Regular Expressions

Regular expressions are too huge of a topic to introduce here, but make sure that you understand these concepts. For tutorials, see perlrequick or perlretut. For the definitive documentation, see perlre.

Matches and replacements return a quantity.

The m// and s/// operators return the number of matches or replacements they made, respectively. You can either use the number directly, or check it for truth.

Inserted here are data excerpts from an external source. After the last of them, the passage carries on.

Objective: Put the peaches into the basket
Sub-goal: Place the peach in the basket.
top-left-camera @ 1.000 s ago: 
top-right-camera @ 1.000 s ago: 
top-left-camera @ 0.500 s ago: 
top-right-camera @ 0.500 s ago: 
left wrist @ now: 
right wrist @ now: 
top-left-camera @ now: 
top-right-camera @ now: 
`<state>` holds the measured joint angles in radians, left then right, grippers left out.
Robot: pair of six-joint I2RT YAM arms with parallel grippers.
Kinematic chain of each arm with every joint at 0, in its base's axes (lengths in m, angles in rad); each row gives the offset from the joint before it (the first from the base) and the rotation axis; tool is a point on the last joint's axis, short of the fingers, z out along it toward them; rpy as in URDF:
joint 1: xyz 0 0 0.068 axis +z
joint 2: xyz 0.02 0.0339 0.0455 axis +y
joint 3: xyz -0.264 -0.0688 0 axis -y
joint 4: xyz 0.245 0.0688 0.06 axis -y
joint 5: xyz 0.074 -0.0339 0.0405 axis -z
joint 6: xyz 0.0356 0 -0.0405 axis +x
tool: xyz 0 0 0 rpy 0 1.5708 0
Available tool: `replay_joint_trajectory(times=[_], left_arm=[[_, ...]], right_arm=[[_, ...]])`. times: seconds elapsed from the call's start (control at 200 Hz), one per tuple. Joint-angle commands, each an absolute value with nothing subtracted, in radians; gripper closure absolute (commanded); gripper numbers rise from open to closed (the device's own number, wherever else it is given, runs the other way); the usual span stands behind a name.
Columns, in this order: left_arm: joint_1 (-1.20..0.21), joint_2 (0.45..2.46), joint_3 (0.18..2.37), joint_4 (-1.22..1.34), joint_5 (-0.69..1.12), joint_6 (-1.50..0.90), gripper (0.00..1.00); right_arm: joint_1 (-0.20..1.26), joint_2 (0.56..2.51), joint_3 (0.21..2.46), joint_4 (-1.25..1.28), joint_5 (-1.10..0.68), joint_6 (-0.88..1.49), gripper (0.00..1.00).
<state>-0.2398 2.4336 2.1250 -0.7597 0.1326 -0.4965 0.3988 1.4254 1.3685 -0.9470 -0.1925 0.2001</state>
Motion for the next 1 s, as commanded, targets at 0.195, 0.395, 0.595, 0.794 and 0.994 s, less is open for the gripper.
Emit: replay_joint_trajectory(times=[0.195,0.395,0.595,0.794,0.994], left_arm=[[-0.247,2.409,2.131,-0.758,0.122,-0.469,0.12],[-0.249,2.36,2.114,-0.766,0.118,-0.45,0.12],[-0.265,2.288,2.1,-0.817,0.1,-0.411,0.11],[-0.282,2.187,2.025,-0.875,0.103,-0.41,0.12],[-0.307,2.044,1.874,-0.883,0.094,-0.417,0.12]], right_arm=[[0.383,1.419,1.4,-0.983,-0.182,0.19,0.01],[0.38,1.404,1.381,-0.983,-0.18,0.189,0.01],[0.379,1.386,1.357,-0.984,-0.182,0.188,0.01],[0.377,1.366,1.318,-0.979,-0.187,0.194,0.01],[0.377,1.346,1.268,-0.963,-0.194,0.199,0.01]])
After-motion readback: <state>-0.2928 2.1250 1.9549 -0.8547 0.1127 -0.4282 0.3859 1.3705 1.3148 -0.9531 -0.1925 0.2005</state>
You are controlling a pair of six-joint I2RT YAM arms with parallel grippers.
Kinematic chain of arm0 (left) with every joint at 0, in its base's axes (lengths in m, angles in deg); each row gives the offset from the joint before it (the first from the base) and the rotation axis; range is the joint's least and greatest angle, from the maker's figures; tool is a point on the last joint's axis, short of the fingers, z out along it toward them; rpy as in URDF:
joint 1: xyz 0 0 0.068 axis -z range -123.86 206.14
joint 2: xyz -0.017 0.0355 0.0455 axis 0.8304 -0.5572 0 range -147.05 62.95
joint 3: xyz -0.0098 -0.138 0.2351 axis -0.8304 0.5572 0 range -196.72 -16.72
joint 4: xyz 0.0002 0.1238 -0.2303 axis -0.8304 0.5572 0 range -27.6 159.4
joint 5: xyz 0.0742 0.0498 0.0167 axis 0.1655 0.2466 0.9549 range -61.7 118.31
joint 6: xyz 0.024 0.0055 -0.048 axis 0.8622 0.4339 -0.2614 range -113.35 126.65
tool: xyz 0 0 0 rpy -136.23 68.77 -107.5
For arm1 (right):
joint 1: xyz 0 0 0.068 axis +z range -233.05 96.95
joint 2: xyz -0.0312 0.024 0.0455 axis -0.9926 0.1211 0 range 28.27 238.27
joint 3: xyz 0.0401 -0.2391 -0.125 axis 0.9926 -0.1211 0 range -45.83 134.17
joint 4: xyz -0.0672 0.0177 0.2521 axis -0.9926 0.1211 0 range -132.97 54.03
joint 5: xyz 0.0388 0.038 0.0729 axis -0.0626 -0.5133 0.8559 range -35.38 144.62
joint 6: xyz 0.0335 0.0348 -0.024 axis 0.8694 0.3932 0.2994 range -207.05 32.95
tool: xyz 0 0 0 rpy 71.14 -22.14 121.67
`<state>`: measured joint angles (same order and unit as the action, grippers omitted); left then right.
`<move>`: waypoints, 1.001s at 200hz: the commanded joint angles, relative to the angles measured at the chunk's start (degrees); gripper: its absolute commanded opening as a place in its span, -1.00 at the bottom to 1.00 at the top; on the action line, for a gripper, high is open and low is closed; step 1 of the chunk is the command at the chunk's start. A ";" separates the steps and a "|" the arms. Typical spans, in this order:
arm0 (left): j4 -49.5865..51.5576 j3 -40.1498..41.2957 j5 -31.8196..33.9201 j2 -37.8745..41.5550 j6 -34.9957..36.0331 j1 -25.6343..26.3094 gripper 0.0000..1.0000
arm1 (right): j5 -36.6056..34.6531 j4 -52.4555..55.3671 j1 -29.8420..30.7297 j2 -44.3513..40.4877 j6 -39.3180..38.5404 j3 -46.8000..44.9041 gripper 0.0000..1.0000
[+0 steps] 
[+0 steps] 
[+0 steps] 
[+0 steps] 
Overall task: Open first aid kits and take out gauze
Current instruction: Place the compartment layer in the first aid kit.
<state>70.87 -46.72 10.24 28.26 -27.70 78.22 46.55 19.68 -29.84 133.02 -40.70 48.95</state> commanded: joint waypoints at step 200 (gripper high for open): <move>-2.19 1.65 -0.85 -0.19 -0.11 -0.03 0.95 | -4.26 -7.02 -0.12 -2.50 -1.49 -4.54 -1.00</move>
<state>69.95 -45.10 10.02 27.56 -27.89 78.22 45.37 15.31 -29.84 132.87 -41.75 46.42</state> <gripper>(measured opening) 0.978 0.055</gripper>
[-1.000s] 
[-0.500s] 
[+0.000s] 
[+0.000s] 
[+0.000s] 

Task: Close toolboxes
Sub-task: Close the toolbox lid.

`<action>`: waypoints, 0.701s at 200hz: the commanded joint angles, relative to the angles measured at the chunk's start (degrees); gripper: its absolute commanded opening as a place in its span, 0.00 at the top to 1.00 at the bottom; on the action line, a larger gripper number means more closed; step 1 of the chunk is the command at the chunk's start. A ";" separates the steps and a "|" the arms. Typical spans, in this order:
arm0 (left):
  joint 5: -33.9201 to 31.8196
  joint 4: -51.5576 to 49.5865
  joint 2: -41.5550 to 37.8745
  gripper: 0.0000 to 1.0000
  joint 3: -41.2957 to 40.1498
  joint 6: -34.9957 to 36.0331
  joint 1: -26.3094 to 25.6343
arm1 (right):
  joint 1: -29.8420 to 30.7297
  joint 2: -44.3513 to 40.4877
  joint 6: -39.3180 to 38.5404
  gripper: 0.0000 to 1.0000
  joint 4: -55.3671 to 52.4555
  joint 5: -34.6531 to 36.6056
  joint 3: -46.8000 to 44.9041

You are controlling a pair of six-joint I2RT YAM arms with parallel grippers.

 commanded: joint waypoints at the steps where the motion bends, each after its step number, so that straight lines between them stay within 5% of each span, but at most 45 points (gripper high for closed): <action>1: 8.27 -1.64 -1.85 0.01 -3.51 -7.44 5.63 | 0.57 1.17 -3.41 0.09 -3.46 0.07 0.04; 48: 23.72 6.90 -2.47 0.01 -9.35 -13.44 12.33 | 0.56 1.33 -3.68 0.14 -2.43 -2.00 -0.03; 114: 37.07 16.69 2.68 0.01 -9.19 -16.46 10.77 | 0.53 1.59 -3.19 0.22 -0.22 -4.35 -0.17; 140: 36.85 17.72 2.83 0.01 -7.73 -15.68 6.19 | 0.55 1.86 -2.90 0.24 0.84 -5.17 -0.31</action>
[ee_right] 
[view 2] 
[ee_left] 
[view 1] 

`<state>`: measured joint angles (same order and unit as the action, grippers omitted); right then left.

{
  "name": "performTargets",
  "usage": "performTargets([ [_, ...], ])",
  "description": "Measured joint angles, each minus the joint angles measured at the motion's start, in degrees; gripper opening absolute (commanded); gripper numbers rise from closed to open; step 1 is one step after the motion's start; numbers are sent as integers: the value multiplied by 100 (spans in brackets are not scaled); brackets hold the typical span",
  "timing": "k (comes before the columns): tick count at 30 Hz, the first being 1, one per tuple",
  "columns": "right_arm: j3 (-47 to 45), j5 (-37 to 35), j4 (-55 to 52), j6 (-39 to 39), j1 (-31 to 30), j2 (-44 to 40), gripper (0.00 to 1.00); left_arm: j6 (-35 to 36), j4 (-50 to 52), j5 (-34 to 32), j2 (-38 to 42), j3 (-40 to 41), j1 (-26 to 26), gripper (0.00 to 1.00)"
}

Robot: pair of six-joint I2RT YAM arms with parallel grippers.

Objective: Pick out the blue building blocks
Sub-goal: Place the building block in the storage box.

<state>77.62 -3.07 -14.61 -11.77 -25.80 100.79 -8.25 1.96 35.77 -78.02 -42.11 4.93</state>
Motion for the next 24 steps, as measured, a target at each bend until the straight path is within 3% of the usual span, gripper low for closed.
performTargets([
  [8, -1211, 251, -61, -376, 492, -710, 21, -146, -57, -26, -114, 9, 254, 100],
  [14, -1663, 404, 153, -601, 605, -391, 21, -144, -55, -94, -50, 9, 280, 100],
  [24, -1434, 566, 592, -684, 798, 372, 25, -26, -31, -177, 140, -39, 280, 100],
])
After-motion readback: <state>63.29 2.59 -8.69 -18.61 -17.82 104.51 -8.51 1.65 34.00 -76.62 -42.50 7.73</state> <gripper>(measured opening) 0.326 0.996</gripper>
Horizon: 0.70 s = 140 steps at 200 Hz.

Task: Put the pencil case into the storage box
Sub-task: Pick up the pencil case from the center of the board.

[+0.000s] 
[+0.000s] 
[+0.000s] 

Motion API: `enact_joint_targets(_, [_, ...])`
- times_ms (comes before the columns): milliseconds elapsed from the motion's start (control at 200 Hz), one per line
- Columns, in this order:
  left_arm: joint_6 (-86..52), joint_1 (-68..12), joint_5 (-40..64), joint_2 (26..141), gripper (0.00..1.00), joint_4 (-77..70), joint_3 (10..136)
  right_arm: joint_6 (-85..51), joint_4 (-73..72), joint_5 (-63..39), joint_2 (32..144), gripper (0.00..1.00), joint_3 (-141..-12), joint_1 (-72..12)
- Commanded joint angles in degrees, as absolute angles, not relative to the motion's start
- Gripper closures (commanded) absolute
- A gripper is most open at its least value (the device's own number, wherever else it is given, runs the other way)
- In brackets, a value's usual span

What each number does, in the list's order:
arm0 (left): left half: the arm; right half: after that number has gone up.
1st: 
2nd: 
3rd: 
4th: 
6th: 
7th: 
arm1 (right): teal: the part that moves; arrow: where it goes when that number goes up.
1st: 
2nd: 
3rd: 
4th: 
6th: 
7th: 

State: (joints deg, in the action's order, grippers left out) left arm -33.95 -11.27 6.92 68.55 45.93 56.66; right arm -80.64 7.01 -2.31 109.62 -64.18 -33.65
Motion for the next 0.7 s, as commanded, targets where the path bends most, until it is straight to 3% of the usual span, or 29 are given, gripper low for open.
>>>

    if ( $str =~ /Diggle|Shelley/ ) {
        print "We found Pete or Steve!\n";
    }

    if ( my $n = ($str =~ s/this/that/g) ) {
        print qq{Replaced $n occurrence(s) of "this"\n};
    }

Don't use capture variables without checking that the match succeeded.

The capture variables, $1, etc, are not valid unless the match succeeded, and they're not cleared, either.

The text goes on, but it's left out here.